The Garrick Year, Margaret Drabble, William Morrow & Company, 1964, 221 pp
Of the last 19 novels I have read, 15 were written by women. I have reveled in being so immersed in the female point of view and somehow thrilled to be assured there are so many ways to be female.
The Garrick Year is Margaret Drabble's second novel. She is British, the sister of A S Byatt, and a frightfully good writer who is perceptively tart with humorous undertones.
Emma, mother of two small children, is married to an actor in the early 1960s. She has a chance for a career in television, not as an actor but more as some kind of show host. David, her husband, is an actor and equally ambitious for a career in the theater and possibly movies.
When an American heiress funds the renovation of the Garrick Theater in a provincial English town, David is called by the prestigious director to act in several plays for a season there. Emma gives in, not gracefully, so they rent out their London home, set off for Hereford with kids and au pair, and the fireworks begin.
For these two strong and restless as well as self-centered persons in their late twenties, life is never dull, except for Emma's dull hours in a hideous house with her kids. She is a house-proud woman. Emma and David contend, they are so much alike in some ways, they make up with humor and heart.
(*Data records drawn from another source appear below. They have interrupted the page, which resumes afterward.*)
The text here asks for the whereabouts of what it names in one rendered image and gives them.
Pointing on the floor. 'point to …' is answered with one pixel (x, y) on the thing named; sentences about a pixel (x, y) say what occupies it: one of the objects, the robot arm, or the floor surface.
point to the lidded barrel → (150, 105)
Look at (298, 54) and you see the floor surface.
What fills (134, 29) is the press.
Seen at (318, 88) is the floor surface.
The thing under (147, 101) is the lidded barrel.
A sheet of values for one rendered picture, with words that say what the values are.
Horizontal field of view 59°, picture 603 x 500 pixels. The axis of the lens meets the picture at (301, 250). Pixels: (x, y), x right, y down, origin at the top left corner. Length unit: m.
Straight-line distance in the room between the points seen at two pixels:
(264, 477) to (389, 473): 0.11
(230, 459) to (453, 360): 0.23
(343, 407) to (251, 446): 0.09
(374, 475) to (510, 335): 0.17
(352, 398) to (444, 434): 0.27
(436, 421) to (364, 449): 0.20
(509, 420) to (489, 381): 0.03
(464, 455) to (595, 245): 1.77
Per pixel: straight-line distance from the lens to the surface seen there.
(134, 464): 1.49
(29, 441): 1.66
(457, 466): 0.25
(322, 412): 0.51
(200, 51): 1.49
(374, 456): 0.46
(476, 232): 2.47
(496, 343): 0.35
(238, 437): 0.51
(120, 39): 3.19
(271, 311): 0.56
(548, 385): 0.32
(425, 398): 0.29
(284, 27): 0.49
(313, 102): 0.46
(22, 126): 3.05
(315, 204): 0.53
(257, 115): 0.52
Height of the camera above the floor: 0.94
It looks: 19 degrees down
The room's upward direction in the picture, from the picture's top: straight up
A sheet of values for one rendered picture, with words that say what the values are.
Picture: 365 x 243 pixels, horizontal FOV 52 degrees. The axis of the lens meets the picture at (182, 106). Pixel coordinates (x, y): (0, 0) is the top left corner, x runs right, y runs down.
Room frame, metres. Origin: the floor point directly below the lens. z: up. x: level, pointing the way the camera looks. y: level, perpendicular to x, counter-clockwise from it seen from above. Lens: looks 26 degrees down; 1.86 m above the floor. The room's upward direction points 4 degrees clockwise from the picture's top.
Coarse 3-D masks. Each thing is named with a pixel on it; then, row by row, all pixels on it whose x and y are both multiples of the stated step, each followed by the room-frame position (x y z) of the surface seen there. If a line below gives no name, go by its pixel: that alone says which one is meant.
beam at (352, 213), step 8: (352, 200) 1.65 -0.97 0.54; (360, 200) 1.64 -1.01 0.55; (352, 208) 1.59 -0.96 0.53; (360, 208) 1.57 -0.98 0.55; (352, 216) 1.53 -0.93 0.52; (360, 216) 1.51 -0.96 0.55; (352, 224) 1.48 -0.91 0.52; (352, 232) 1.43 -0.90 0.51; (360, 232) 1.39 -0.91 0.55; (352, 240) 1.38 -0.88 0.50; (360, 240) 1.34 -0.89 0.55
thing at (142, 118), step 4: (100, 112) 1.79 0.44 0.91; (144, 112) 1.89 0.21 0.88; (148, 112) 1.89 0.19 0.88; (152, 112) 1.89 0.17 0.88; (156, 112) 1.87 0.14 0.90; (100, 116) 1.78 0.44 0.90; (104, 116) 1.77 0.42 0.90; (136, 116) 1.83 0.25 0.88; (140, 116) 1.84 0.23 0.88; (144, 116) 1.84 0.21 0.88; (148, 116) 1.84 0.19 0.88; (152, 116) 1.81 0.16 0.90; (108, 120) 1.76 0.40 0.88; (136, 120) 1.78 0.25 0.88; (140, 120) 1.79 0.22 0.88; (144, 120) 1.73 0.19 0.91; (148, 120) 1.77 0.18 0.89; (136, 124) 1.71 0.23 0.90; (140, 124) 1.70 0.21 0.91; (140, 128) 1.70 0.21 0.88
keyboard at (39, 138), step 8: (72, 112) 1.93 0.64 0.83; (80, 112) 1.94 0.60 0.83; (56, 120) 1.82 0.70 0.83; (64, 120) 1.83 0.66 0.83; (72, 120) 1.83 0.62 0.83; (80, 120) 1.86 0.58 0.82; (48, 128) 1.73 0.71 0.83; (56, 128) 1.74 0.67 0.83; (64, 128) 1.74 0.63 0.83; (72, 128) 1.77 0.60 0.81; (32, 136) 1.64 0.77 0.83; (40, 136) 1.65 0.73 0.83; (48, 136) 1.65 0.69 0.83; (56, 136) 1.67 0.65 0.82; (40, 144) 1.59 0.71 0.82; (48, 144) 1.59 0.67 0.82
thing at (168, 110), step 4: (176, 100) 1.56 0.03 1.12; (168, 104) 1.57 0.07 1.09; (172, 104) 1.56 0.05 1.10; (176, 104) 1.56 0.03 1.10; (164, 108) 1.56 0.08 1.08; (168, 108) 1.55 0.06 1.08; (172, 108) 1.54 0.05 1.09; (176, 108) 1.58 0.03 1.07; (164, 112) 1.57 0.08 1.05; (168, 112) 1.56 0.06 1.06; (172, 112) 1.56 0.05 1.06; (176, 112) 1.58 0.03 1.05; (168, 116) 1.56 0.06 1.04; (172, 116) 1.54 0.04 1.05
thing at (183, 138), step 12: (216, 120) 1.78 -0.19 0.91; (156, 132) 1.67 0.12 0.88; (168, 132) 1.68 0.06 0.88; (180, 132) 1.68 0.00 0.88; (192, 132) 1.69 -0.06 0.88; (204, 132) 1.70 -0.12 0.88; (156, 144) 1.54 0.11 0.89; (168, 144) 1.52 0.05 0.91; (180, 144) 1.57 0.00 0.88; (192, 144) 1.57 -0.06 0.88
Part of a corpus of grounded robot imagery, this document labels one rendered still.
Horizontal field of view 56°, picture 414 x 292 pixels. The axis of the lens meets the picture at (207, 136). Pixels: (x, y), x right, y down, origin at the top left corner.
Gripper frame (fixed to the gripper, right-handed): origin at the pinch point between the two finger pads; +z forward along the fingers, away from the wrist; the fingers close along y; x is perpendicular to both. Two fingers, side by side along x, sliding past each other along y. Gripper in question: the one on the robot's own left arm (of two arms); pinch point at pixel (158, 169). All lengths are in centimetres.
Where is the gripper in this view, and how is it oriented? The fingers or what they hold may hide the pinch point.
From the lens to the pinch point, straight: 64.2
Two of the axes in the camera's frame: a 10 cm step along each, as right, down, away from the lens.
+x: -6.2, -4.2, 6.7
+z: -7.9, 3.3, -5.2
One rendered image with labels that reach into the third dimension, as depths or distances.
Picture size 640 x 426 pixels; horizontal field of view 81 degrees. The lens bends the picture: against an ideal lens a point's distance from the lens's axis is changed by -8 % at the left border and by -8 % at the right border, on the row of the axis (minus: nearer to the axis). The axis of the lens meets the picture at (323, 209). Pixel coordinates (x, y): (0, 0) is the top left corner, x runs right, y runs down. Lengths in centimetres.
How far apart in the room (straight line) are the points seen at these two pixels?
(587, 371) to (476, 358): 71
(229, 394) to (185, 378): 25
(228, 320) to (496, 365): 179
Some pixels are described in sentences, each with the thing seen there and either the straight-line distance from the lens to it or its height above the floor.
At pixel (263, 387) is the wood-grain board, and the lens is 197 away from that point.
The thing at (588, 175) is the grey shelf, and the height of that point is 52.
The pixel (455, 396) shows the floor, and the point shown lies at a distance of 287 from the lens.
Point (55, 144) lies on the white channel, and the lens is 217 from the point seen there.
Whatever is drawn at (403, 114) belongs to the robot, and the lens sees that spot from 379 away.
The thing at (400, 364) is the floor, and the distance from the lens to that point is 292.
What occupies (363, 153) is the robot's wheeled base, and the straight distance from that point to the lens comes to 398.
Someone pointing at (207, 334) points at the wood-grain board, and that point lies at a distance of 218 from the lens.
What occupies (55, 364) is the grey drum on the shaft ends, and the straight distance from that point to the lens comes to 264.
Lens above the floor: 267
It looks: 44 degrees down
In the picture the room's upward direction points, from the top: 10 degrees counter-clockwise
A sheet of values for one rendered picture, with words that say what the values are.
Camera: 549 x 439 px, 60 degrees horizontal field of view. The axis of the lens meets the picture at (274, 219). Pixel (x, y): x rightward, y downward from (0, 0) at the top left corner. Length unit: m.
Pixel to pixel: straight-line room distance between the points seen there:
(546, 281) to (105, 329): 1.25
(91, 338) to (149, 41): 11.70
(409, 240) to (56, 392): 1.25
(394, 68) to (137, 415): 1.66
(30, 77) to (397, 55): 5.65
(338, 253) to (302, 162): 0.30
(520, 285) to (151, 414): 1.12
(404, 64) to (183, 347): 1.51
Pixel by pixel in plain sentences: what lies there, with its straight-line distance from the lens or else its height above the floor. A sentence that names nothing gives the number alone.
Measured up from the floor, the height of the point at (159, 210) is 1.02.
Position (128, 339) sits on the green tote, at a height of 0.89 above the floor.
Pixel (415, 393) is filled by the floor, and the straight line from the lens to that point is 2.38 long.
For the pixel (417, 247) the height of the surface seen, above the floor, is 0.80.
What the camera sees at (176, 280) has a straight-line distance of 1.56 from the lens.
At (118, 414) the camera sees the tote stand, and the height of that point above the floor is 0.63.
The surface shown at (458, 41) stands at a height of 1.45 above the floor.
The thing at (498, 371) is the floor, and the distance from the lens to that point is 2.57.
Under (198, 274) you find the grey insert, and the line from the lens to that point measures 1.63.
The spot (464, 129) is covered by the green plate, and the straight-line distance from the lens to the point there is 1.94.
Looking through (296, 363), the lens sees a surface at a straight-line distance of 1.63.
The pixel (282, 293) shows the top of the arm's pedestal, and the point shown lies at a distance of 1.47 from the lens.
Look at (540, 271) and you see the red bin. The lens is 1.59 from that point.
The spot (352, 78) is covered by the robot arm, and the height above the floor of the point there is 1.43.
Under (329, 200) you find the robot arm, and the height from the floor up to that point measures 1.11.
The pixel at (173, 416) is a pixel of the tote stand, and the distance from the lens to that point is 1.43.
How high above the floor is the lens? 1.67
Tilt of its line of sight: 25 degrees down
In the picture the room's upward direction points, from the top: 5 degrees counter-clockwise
I loved the book for the characters (after all theater people are all characters, on stage and off), for the tension between this couple, for the absolute truthfulness about the confines of parenthood and fidelity. Emma is one of the great young married mothers I have met in literature. I understood her every emotion and action because I went through all that in my early married days.
The novel captures what it was like for women in the mid 60s when feminism was a barely conceived movement but we were all feeling it and finding our way. It was good to remember how much we loved our loving, our children, but also our freedom.